In the entries below, find the line with "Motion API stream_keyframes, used" and the line with "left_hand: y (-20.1"; give again those lines and every line between them, exactly.

Segment Start: Dataset extract

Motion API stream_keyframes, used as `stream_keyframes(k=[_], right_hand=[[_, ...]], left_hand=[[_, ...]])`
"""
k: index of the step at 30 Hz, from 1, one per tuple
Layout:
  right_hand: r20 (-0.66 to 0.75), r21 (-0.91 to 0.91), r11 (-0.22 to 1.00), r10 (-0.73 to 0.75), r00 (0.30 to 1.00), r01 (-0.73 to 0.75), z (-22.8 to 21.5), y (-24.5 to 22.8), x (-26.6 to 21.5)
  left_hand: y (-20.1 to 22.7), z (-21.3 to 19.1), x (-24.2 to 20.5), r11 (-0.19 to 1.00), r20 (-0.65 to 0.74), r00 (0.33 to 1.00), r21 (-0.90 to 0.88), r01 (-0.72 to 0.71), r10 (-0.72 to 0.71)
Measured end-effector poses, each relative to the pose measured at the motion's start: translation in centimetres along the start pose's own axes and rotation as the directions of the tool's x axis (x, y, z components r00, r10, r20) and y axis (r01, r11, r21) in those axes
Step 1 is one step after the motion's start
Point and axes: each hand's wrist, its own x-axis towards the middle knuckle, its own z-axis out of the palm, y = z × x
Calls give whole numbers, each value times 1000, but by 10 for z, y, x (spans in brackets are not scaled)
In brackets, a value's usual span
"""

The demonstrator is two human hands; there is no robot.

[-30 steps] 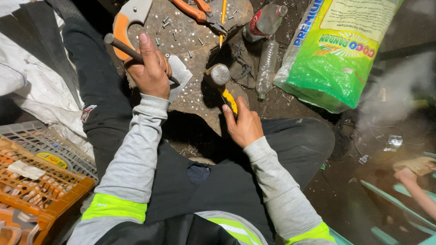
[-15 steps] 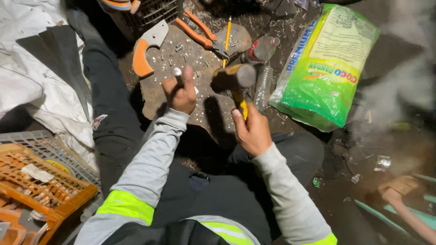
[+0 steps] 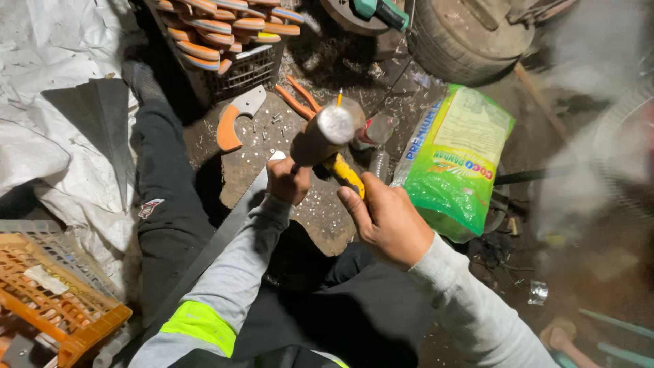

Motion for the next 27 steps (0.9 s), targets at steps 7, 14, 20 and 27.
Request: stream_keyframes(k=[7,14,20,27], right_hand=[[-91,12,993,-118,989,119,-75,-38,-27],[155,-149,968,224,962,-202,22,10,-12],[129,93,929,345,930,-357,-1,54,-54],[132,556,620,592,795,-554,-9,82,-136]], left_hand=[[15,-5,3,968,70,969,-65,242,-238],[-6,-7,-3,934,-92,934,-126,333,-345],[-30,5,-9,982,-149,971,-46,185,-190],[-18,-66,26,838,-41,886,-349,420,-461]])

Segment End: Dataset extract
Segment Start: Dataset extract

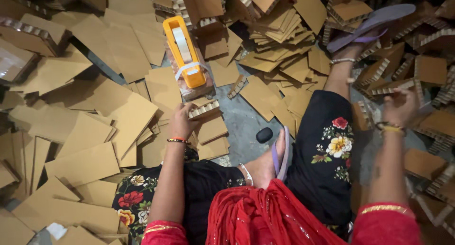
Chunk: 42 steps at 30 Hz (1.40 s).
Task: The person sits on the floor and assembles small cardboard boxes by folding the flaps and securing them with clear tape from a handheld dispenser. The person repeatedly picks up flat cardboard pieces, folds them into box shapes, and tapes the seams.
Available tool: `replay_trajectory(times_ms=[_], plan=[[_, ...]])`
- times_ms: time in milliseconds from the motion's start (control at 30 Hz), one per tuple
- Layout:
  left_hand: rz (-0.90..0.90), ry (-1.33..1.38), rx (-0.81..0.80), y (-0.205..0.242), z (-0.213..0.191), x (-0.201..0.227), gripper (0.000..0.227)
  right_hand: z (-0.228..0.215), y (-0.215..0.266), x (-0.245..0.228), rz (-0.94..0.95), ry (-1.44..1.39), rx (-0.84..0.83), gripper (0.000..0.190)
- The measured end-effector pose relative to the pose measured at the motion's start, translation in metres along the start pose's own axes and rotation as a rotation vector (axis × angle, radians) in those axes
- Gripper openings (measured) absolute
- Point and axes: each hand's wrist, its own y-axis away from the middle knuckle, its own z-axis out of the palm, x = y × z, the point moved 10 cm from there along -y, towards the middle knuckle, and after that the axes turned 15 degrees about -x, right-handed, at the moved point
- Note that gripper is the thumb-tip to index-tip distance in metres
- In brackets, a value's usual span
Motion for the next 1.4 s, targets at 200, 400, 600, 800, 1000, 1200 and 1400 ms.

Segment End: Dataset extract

* _Exercise result_
Motion API stream_keyframes, used as `stream_keyframes(k=[_], right_hand=[[_, ...]], left_hand=[[_, ...]])`
"""
k: index of the step at 30 Hz, from 1, one per tuple
Layout:
  right_hand: r20 (-0.66 to 0.75), r21 (-0.91 to 0.91), r11 (-0.22 to 1.00), r10 (-0.73 to 0.75), r00 (0.30 to 1.00), r01 (-0.73 to 0.75), z (-22.8 to 21.5), y (-24.5 to 22.8), x (-26.6 to 21.5)
  left_hand: y (-20.1 to 22.7), z (-21.3 to 19.1), x (-24.2 to 20.5), r11 (-0.19 to 1.00), r20 (-0.65 to 0.74), r00 (0.33 to 1.00), r21 (-0.90 to 0.88), r01 (-0.72 to 0.71), r10 (-0.72 to 0.71)

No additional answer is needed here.